Record extracts section start
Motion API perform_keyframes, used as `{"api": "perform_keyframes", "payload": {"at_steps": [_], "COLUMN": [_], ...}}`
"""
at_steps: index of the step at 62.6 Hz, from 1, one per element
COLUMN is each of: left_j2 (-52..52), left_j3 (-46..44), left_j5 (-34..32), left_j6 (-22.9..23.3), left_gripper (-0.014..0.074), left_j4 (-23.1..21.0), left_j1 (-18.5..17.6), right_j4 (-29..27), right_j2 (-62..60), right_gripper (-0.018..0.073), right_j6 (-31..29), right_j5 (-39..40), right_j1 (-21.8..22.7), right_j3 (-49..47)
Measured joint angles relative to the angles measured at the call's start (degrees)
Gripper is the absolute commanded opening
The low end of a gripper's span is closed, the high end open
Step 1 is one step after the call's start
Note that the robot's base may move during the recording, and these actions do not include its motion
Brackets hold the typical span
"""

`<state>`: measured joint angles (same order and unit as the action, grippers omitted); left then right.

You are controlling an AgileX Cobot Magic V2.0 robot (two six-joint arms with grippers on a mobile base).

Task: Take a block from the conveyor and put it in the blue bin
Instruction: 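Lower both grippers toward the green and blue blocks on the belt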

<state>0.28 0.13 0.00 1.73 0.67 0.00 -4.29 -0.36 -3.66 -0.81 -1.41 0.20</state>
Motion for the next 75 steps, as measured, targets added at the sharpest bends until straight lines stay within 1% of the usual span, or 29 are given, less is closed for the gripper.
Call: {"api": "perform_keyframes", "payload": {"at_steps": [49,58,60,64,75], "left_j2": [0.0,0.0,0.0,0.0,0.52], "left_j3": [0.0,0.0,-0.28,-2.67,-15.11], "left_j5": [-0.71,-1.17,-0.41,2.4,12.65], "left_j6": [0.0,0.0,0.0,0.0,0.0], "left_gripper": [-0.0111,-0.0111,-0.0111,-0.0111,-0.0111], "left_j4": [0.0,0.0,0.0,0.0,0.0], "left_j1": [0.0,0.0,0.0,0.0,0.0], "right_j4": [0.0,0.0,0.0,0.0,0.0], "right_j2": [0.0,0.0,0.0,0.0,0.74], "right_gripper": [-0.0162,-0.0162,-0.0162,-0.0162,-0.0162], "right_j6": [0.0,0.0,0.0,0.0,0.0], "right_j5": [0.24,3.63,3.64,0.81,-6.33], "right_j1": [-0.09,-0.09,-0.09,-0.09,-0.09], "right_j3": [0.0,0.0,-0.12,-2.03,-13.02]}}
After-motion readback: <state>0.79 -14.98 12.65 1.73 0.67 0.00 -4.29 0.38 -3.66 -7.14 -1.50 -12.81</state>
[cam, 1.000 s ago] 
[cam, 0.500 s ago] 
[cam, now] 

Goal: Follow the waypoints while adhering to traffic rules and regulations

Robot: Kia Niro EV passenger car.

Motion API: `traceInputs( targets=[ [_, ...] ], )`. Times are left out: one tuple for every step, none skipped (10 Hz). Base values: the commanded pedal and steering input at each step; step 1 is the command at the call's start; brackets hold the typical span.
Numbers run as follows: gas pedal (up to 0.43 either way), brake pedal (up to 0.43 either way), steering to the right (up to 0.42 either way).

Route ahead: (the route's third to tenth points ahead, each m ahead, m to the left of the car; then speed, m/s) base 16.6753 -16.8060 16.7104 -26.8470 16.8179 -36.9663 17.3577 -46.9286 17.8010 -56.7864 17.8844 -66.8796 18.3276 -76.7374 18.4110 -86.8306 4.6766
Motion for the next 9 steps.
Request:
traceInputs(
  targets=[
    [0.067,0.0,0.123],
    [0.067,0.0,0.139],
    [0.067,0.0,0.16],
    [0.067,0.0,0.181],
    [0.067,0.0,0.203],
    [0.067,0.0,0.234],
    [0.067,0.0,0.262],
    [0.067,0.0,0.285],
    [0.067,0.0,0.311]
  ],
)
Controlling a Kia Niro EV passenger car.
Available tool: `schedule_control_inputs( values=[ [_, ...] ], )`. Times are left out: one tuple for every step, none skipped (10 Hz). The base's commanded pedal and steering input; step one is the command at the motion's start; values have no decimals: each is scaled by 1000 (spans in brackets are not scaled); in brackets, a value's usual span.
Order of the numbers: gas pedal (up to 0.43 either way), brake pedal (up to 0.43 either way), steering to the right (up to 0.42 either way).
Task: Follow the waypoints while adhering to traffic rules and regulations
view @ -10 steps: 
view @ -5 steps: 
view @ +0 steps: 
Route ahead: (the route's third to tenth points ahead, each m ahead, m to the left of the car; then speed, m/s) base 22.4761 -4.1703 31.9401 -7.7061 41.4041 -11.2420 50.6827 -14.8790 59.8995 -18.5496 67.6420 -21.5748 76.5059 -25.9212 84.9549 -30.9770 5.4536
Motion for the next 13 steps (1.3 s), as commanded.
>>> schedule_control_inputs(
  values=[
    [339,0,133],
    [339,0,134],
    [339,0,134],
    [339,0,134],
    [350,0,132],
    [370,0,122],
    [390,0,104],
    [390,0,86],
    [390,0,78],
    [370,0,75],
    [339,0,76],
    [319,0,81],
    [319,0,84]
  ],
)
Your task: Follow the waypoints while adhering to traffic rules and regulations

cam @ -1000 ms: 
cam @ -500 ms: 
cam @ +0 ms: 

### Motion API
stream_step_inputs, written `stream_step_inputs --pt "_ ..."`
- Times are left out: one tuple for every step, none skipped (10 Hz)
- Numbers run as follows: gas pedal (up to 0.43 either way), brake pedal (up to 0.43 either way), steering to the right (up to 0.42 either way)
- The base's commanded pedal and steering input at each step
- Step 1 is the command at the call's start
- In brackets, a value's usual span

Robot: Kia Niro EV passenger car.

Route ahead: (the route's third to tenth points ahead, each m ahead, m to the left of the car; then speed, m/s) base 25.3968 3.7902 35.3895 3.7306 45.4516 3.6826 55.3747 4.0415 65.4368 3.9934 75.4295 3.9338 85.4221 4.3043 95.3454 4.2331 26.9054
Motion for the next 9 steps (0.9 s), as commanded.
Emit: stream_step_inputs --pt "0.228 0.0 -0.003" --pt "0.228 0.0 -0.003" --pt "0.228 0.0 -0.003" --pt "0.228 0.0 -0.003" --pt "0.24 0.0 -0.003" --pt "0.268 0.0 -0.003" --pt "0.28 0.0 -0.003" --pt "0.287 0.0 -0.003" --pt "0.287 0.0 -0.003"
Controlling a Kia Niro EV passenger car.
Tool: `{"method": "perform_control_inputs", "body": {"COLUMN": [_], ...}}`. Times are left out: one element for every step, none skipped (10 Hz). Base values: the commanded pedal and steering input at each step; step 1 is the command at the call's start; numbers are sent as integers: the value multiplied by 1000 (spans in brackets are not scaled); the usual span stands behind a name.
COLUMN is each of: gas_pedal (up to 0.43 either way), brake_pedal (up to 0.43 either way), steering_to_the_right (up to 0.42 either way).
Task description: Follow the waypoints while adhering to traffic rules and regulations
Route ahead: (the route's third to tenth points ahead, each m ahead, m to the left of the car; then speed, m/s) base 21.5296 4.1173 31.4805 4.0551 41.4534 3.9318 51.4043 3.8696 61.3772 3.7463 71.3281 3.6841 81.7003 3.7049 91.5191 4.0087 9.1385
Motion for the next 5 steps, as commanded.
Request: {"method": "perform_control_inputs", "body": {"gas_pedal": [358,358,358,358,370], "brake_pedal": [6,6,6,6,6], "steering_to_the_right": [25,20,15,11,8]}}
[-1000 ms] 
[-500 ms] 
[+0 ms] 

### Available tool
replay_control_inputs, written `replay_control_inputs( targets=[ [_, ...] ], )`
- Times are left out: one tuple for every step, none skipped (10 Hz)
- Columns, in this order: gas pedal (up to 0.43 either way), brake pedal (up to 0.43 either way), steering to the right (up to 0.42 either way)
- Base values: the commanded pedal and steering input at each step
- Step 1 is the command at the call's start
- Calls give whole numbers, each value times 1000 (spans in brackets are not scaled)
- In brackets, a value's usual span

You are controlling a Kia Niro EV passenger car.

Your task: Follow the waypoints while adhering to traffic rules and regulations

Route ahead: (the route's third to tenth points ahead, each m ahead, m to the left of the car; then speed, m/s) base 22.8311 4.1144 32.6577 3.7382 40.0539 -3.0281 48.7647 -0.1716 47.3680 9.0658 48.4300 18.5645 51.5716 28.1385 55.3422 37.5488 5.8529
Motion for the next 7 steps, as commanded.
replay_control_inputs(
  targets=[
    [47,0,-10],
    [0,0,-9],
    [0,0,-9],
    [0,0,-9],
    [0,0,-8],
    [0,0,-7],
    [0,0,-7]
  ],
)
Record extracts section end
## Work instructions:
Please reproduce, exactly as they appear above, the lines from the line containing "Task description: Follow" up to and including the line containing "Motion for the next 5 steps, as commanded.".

## Answer to this task:
Task description: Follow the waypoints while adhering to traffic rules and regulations
Route ahead: (the route's third to tenth points ahead, each m ahead, m to the left of the car; then speed, m/s) base 21.5296 4.1173 31.4805 4.0551 41.4534 3.9318 51.4043 3.8696 61.3772 3.7463 71.3281 3.6841 81.7003 3.7049 91.5191 4.0087 9.1385
Motion for the next 5 steps, as commanded.

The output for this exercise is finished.